In nominal GDP targeting, a central bank commits to stabilising the growth path of nominal gross domestic product—the economy’s total output measured at current prices—rather than targeting inflation or real economic growth independently. This framework automatically relaxes monetary policy when the economy contracts (real output falls) and tightens it when inflation surprises to the upside, providing a middle path between rigid inflation targets and purely discretionary policy.

How nominal GDP targeting differs from inflation targeting

Most major central bank frameworks today target a fixed inflation rate (typically around 2% annually) while allowing real economic growth to vary. Under this regime, if the economy enters a recession and output contracts sharply, the central bank may still maintain tight monetary-policy to keep inflation near target, potentially deepening the downturn.

Nominal GDP targeting inverts this logic: the central bank targets the total nominal output path (combining real growth and price changes). If the economy hits a supply shock (say, a spike in crude-oil prices), the central bank can allow headline inflation to rise slightly while accepting lower real growth, keeping the nominal GDP target intact. Conversely, if a demand shock causes output to fall, the central bank accommodates with looser policy to restore nominal growth, even if inflation dips temporarily below its long-run average.

This flexibility makes nominal GDP targeting particularly attractive for economies prone to asymmetric shocks (commodity-exporting nations, for instance) because it automatically adjusts policy mix rather than mechanically targeting one variable in isolation.

The nominal GDP level path versus growth rate

Nominal GDP targeting can be implemented two ways: targeting a level path (where the central bank commits to a particular trend and offsets deviations) or targeting a growth rate (where the central bank targets a constant annual growth rate, allowing past shortfalls to persist).

Level targeting is more stabilising for long-run expectations because it creates a stable anchor—if nominal GDP dips 2% below the target path one year, the central bank compensates by running slightly tighter policy in the next period.

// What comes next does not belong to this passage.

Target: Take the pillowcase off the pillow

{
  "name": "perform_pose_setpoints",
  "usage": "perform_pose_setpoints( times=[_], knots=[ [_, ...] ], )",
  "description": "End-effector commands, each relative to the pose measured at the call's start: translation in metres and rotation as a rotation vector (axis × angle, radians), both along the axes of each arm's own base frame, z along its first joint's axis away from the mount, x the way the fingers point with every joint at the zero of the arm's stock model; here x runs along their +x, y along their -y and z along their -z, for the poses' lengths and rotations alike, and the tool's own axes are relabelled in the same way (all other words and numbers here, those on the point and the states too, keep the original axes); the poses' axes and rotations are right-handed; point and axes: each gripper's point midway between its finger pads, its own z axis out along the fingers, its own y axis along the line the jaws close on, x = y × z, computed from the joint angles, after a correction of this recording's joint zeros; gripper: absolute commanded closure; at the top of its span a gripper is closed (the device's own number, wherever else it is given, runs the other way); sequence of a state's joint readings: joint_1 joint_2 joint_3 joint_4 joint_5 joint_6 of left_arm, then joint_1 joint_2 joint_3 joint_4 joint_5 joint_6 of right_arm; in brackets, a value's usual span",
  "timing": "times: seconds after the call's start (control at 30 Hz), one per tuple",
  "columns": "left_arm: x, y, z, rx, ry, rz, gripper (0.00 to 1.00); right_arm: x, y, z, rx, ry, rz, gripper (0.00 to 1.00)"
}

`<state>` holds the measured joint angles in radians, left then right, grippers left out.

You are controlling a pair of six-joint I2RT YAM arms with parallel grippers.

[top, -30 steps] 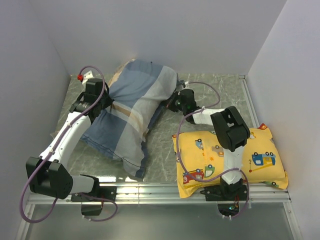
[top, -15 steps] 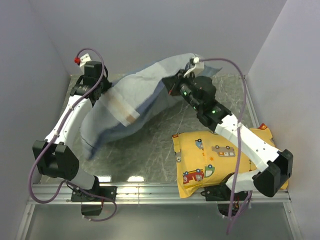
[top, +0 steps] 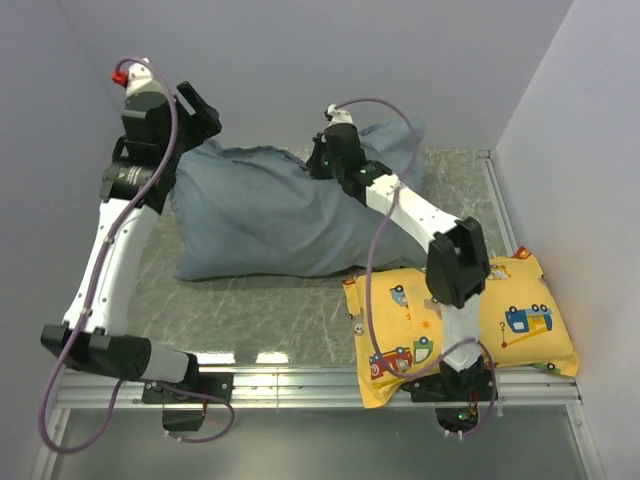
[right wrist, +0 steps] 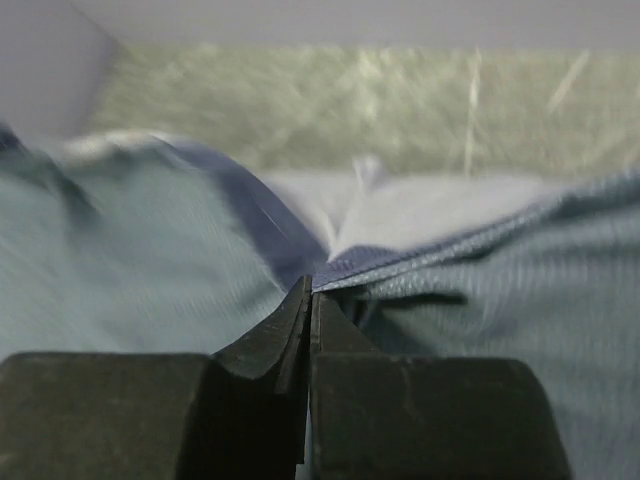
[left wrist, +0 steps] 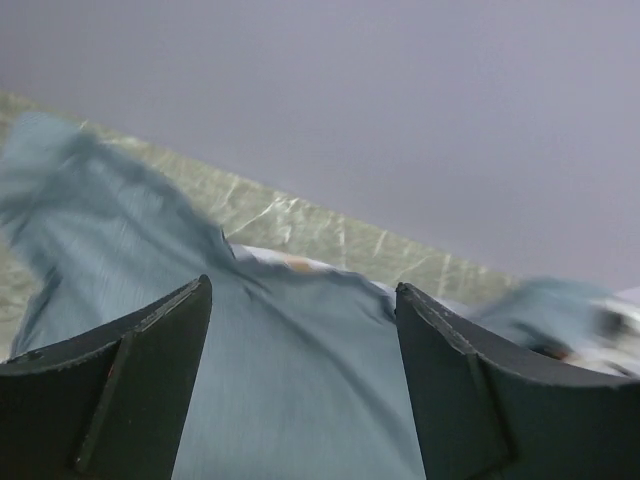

This resembles price-level-targeting in spirit, though applied to nominal output instead of prices. Growth-rate targeting is simpler to communicate but does not anchor the absolute price level and can allow persistent drift if repeated shortfalls occur.

How nominal GDP targeting responds to demand versus supply shocks

Demand shocks: If aggregate demand collapses (households stop spending, investment drops), output and prices both decline, pushing nominal GDP below target. Under nominal GDP targeting, the central bank loosens monetary-policy aggressively to restore demand, allowing both output and prices to recover. This is stabilising.

Supply shocks: If input costs rise (oil, wages, materials), the economy faces stagflation—falling output, rising prices. Nominal GDP targeting automatically tolerates higher headline inflation (because nominal output combines both) while focusing monetary tightness on supporting output. An inflation-targeting central bank, by contrast, must choose: pursue inflation targets at the risk of deepening recession, or overshoot inflation targets to support growth. Nominal GDP targeting sidesteps this trade-off by design.

Merits and critiques

Merits: Nominal GDP targeting can reduce the central bank’s procyclical tightening during recessions, lower the frequency of debt deflation episodes, and reduce the political pressure to abandon inflation targets during downturns. It is intellectually elegant because nominal spending is the direct channel through which monetary-policy operates. For commodity-dependent economies, the automatic accommodation of supply-driven inflation can prevent unnecessary recessions.

Critiques: Nominal GDP is harder to measure and revise than inflation or unemployment; preliminary estimates are often wrong, and large subsequent data revisions could undermine policy credibility. Targeting a non-stationary variable (GDP grows over time) is less intuitive than targeting inflation (which is mean-reverting). Some economists worry that a commitment to nominal GDP paths could lead to “overshooting” in periods of strong demand, with policy remaining too loose for too long. Additionally, no major central bank has formally adopted nominal GDP targeting, making it untested at scale in modern economies.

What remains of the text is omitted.